Critical role of the mesenteric depot versus other intra-abdominal adipose depots in the development of insulin resistance in young rats

Abstract

Objective: Age-associated insulin resistance may be caused by increased visceral adiposity and older animals appear to be more susceptible to obesity-related resistance than young animals. However, it is unclear to what extent the portally drained mesenteric fat depot influences this susceptibility.

Research design and methods: Young high-fat-fed and old obese rats were subjected to 0, 2, 4, or 6 weeks of caloric restriction. Insulin sensitivity (S(I)) was assessed by hyperinsulinemic clamp and lean body mass (LBM) and total body fat were assessed by (18)O-water administration.

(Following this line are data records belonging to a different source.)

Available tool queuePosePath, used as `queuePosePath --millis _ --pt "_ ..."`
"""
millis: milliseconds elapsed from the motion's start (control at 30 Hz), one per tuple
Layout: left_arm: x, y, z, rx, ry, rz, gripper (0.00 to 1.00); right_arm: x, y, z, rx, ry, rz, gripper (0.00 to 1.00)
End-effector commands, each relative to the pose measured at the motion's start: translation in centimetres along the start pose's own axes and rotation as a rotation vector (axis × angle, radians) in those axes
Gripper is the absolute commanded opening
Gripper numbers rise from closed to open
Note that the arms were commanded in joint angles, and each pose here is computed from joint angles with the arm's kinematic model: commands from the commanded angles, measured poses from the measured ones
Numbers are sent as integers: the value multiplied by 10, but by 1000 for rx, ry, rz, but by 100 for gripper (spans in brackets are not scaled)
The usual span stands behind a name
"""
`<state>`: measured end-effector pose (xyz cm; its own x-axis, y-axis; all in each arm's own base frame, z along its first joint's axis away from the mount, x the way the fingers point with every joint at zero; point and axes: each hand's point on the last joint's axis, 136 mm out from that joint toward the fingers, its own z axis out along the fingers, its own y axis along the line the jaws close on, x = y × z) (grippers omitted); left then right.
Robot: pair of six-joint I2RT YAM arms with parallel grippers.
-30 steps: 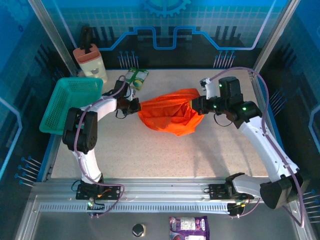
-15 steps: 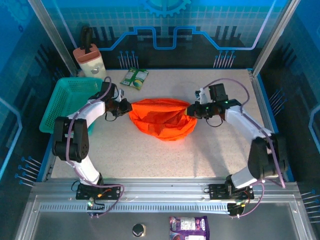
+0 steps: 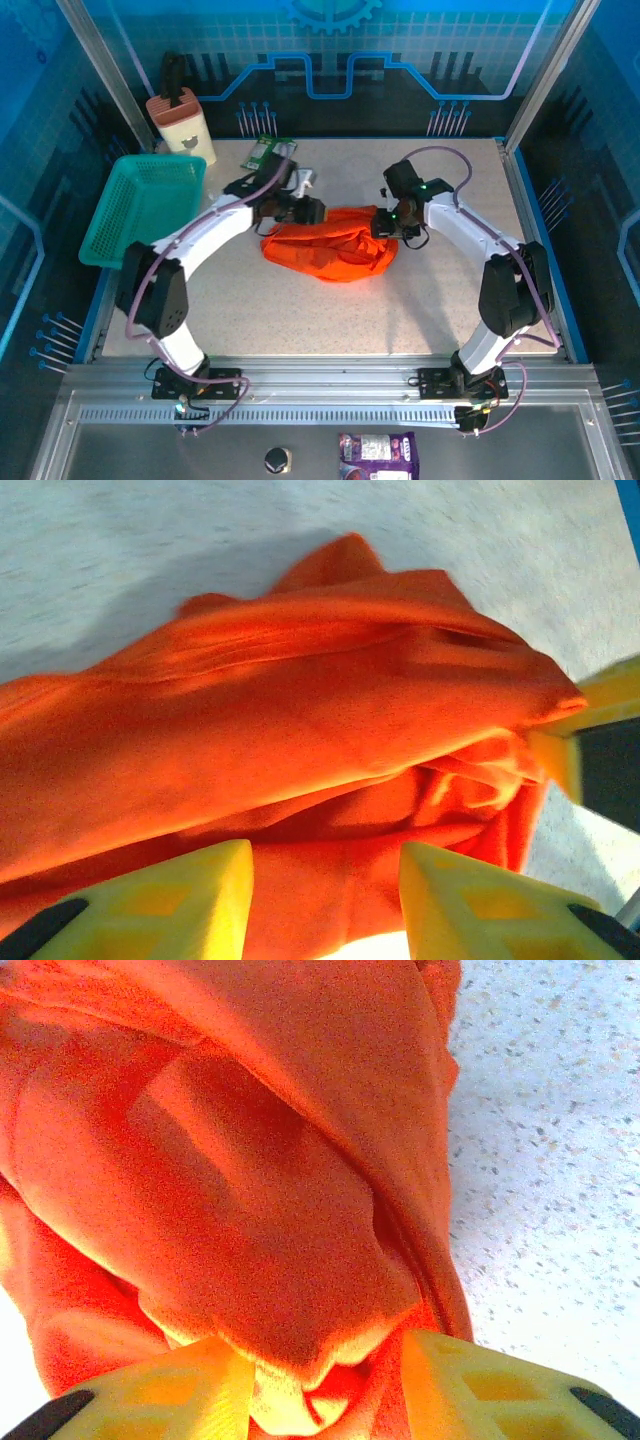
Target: Fold the inside-out t-shirt
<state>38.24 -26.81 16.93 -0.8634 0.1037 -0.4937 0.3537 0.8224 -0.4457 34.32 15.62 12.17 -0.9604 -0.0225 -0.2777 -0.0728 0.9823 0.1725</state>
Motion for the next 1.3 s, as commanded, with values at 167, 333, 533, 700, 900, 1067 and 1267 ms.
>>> queuePosePath --millis 167,333,533,700,900,1067,1267 --pt "27 -25 65 -21 173 152 40 14 17 -22 24 -42 5 48" --pt "28 -17 89 -45 203 158 52 21 35 6 -58 -9 57 51" --pt "27 -13 108 -44 228 160 57 24 31 31 -34 -7 77 48" --pt "27 3 122 -118 233 156 54 24 31 30 -33 -5 59 16" --pt "22 35 122 -225 238 113 13 19 45 -3 -153 -63 26 0" --pt "1 50 88 -98 138 -46 0 15 41 -36 -272 -129 51 0" --pt "-2 81 31 18 81 -227 0 16 -10 -39 -271 -158 174 0"
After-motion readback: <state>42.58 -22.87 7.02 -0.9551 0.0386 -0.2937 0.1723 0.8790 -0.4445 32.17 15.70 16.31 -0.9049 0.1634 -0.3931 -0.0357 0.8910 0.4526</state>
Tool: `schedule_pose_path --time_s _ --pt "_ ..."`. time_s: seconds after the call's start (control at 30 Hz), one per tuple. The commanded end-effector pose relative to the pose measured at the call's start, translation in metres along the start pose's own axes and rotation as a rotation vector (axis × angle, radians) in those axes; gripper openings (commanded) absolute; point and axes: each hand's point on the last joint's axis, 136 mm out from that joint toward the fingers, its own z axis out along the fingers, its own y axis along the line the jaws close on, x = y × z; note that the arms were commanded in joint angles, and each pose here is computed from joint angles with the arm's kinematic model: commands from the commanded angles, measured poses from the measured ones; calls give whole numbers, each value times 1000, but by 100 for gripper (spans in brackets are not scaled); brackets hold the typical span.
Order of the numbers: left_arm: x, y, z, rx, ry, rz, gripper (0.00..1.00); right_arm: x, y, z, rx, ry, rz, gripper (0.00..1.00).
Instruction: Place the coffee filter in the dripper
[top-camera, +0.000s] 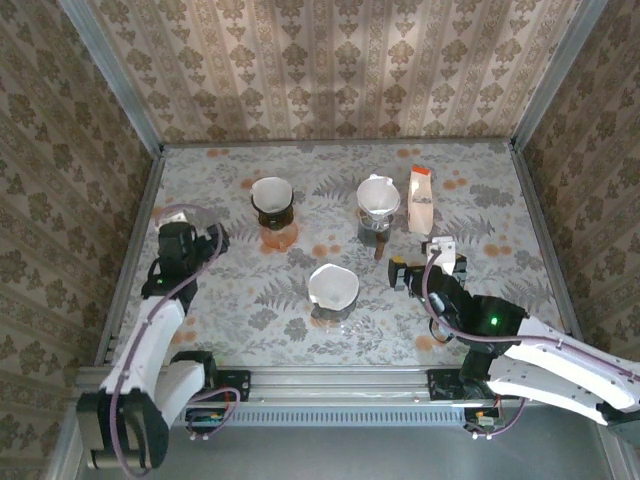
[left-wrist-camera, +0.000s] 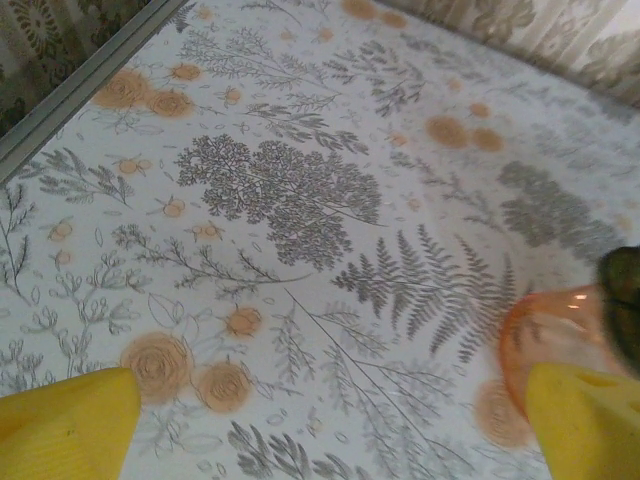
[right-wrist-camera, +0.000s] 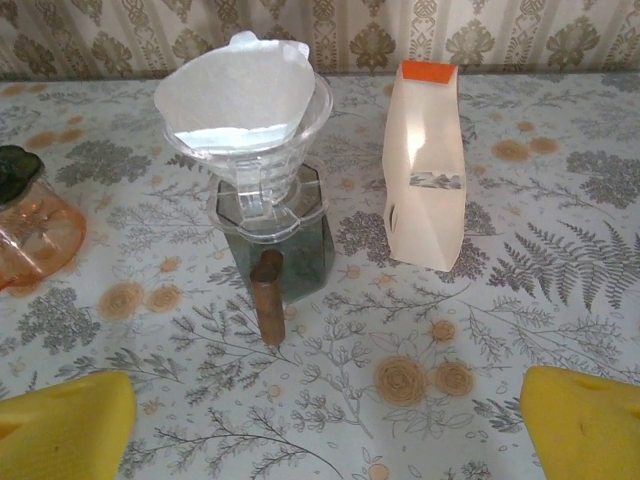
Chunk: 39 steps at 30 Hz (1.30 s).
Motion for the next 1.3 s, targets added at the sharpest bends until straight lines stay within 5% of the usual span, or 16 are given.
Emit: schedule_pose_path --time_s 0.0,0.4,0.5,0.7,0.77,0.83,0.9,1.27 --pt "-18 4 20 -41 -100 131 100 -6 -5 1 18 -48 23 100" --pt "-5 10 78 -111 -192 401 100 -2 -13 1 30 -63 26 100" --pt "-12 8 81 -81 -237 393 100 -1 -13 3 32 -63 20 100" --pt "-10 10 97 3 -148 334 100 -2 -22 5 98 -64 38 100" --pt "-2 3 96 59 -225 338 100 -1 -23 6 107 -60 31 100" --pt "4 4 91 -9 -345 378 100 0 -22 8 109 -56 23 100" --pt "8 10 98 -30 -245 346 100 0 -22 10 114 -55 15 100" --pt "4 13 97 -58 -277 349 100 -14 -59 19 259 -50 96 100"
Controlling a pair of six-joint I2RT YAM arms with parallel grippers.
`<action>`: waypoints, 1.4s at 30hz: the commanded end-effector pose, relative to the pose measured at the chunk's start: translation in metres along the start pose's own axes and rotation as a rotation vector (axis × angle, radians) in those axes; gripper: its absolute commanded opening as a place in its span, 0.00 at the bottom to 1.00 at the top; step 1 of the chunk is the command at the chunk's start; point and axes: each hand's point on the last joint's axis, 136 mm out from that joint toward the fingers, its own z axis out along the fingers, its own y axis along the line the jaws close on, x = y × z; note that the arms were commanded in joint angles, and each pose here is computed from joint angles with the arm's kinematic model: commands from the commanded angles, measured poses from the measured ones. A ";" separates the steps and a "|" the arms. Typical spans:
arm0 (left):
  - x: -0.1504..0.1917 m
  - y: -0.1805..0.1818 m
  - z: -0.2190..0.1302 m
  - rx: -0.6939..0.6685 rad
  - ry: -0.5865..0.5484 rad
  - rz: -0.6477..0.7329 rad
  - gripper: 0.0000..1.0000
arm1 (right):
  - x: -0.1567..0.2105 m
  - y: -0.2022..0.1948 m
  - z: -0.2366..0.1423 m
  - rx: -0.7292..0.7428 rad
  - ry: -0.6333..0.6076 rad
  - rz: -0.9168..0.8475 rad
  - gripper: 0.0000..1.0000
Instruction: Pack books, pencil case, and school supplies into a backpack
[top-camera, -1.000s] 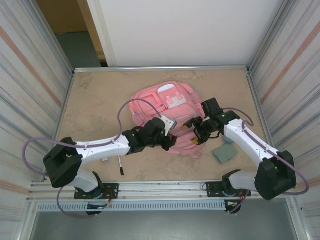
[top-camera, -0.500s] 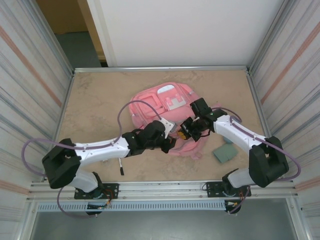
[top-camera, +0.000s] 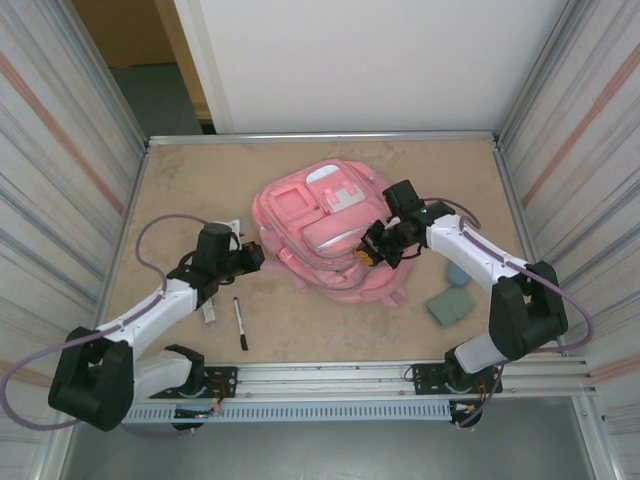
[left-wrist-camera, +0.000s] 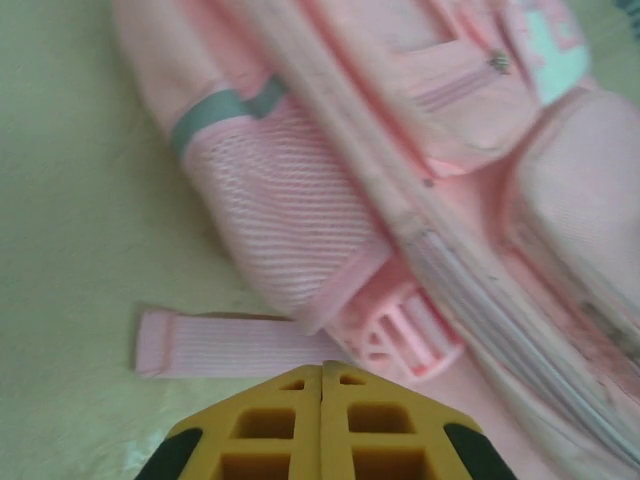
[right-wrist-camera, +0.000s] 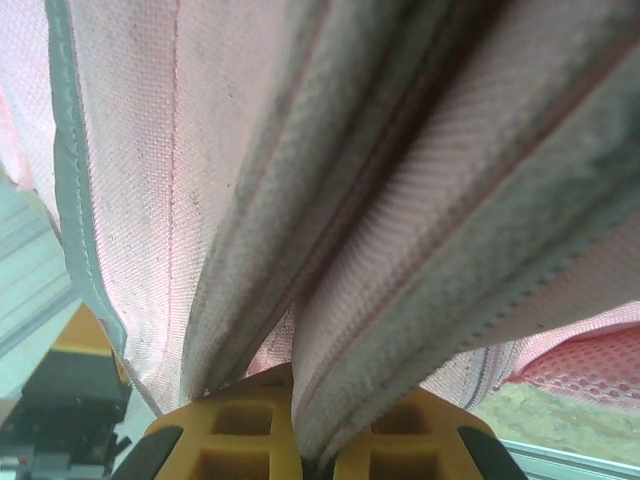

Results: Six weeks of caloric restriction caused a similar reduction in body weight in young and old animals (P = 0.748) that was not due to reduced subcutaneous fat or LBM, but rather preferential loss of abdominal fat (P < 0.05). Most notably, mesenteric fat was reduced equivalently in young and old rats after 6 weeks of caloric restriction ( approximately decrease 53%; P = 0.537). Despite similar visceral fat loss, S(I) improved less in old ( increase 32.76 +/- 9.80%) than in young ( increase 82.91 +/- 12.66%) rats versus week 0. In addition, there was significantly more reversal of fat accumulation in the liver in young (% reduction: 89 +/- 2) versus old (64 +/- 5) rats (P < 0.0001). Furthermore, in young rats, S(I) changed much more rapidly for a given change in mesenteric fat versus other abdominal depots (slope = 0.53 vs. < or =0.27 kg/min/mg per % fat). CONCLUSIONS Improved S(I) during caloric restriction correlated with a preferential abdominal fat loss. This improvement was refractory in older animals, likely because of slower liberation of hepatic lipid. Furthermore, mesenteric fat was a better predictor of S(I) than other abdominal depots in young but not old rats. These results suggest a singular role for mesenteric fat to determine insulin resistance. This role may be related to delivery of lipid to liver, and associated accumulation of liver fat.

FIG. 1.

Effect of caloric restriction on body composition. Total abdominal fat (A), epididymal fat (B), perirenal fat (C), and mesenteric fat (D) pad weights during 6 weeks of caloric restriction in young and old rats in grams represented as a percentage of week 0. Data are means ± SEMs. Significant differences were determined using two-way ANOVAs for effect of time and age, with post hoc Tukey tests for individual comparisons. *P < 0.05 for young vs. week 0 and old vs. week 0; §P < 0.05 young vs. old. CR, caloric restriction.

FIG. 2.

Glucose infusion rates necessary to maintain euglycemia. Glucose infusion rates in mg/min/kg of body wt for young and old rats exposed to 0 (A), 2 (B), 4 (C), or 6 weeks (D) of caloric restriction. Infusion rates for control rats fed ad libitum are recapitulated in each panel for comparison. Data are represented as means ± SEMs. Statistical significance was determined using ANOVAs for the effect of group with post hoc paired Student t tests. *P < 0.05 vs. control.

FIG. 3.

Effect of caloric restriction on insulin sensitivity. Whole body (A), peripheral (B), and hepatic insulin sensitivity (C) in dl/min/kg body wt (lean body mass for peripheral) per picomolar of insulin × 10⁻⁴ as measured by tracer dilution technique during hyperinsulinemic-euglycemic clamps in young (○) and old (□) rats exposed to 0, 2, 4, or 6 weeks of caloric restriction. Dashed lines in each panel represent the values from control rats for each parameter for comparison. Data are means ± SEMs. Statistical significance was determined using two-way ANOVAs for the effect of time and age with post hoc Tukey tests for individual comparisons. *P < 0.05 for young vs. week 0 and old vs. week 0; §P < 0.05 young vs. old.

FIG. 4.

Dependency of insulin sensitivity on abdominal fat depot size. The correlation among epididymal (A), perirenal (B), and mesenteric fat (C) normalized to body weight vs. insulin resistance (1/whole-body S_I) in all young and old rats used in the study. Correlations are determined for all young and all old rats using the general linear model. A significant difference between young and old slopes was only found for the mesenteric fat depot, and thus visceral fat. Y, young; O, old; m, slope.

FIG. 5.

Circulating adipokine and liver triglyceride content. Plasma levels of adiponectin (A), resistin (B), leptin (C), and lipid content (D) in liver in young and old rats exposed to 0, 2, 4, or 6 weeks of caloric restriction. Data are means ± SEMs. Statistical significance was determined using two-way ANOVAs for the effect of time and age with post hoc Tukey tests for individual comparisons. *P < 0.05 for young vs. week 0 and old vs. week 0; §P < 0.05 young vs. old.